For anyone who wants to try their hand at word invention, I can recommend Oli Hazzard's poem 'The inability to recall the precise word for something' which provides a list of things in the world that are still in search of some precise terminology (the recording is not that great - you can also find the poem in The Salt Book of Younger Poets).

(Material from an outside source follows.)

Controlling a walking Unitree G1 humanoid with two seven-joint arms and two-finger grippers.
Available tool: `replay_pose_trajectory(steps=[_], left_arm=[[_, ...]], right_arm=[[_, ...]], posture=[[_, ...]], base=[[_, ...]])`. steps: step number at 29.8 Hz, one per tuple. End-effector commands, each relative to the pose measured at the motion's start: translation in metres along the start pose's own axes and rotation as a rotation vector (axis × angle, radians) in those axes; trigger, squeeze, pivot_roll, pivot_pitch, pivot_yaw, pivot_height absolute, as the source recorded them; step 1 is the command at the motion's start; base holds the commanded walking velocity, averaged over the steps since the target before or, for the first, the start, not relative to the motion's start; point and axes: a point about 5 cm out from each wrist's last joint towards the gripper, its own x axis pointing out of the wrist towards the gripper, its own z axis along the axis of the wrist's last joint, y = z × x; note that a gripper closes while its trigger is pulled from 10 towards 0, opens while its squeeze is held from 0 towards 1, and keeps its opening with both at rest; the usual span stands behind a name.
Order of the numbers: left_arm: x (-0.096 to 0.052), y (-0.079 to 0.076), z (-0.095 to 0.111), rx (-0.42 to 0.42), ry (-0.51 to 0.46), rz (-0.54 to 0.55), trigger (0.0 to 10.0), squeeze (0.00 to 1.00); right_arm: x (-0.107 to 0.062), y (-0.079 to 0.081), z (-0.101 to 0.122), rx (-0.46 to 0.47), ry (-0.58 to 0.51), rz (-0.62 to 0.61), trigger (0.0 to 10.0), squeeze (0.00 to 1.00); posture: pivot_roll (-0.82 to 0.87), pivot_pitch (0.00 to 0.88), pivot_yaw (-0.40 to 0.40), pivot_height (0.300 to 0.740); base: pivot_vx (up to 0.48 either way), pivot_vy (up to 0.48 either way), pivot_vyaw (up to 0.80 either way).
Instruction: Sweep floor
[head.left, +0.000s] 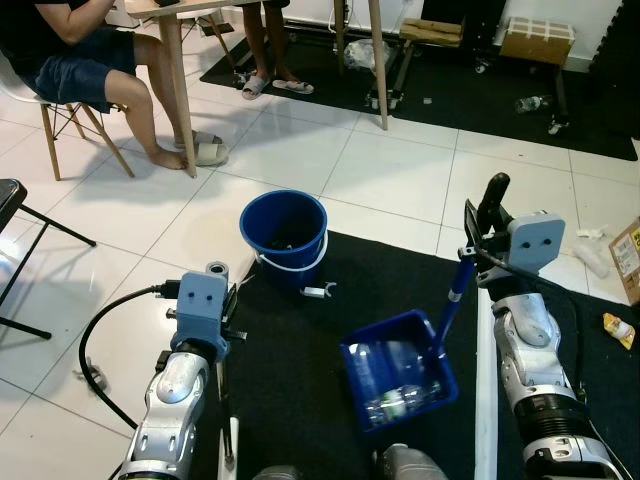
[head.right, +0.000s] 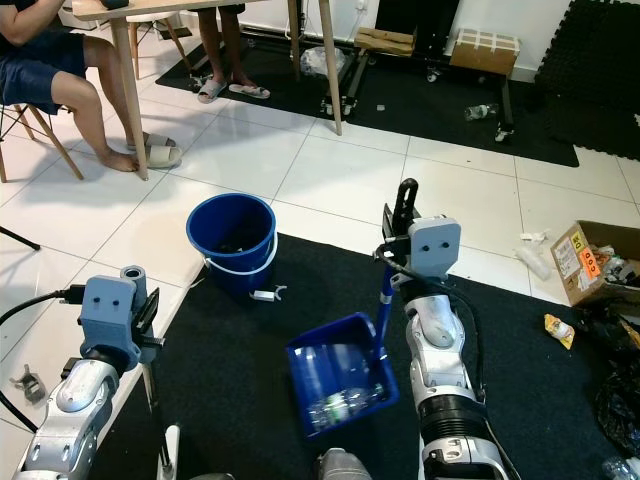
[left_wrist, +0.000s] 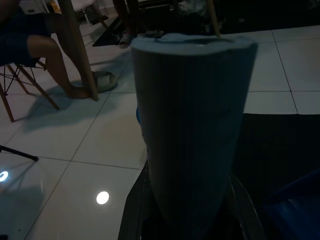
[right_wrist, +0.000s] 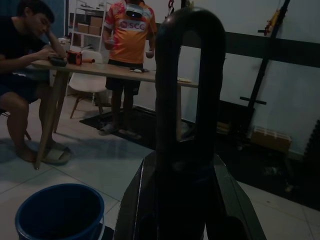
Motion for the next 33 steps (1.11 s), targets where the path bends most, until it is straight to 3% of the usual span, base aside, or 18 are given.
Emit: replay_pose_trajectory(steps=[1,2,8,16,33], left_arm=[[0.002,-0.002,0.005,0.010,-0.016,-0.010,10.0,0.00],[0.002,-0.003,0.005,0.010,-0.016,-0.011,10.0,0.00],[0.002,-0.003,0.005,0.011,-0.015,-0.013,10.0,0.00],[0.006,-0.007,0.008,0.011,-0.025,-0.029,10.0,0.00],[0.009,-0.010,0.010,0.018,-0.030,-0.046,10.0,0.00]], right_arm=[[0.004,-0.001,0.006,0.065,-0.032,-0.021,10.0,0.00],[0.004,-0.002,0.006,0.108,-0.031,-0.035,10.0,0.00],[0.004,-0.005,0.006,0.165,-0.034,-0.056,10.0,0.00],[0.004,-0.014,0.012,0.514,-0.065,-0.093,10.0,0.00],[0.004,-0.019,0.016,0.553,-0.078,-0.087,10.0,0.00]], posture=[[0.07,0.033,0.006,0.740],[0.07,0.033,0.006,0.740],[0.07,0.033,0.008,0.740],[0.06,0.033,0.017,0.740],[0.06,0.027,0.022,0.740]], base=[[0.000,0.000,0.00],[0.000,0.000,0.00],[0.000,0.000,0.00],[0.000,0.000,0.00],[0.000,0.000,0.00]])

Finally by way of my own contribution to word-coining, here's a poem I wrote a while ago, an unashamedly romantic sonnet, for which I came up with the term 'unkeltered'. Somehow, nothing else would do.


Sleepless

Your body’s the only warm thing in the room –
One finger keeps me moored to it, for safety,
until I am unkeltered by a moon
that fixes me cold and drives me out to sea,

where limbs of kraken scrape against my hull,
then pitch to depths where flitting shoals collide
and squirm with eelish memories, whose shocks seemed dull
when I was still salt-roped along your side.

I’m off the radar, a green and ghosting blip,
a bottle with its SOS unread.
My thousand lies send out their fearful ships
to sink me fifty fathoms to the dead.

Still, from your sleep, you cast a saving hand
that drags me back, anchors me to land.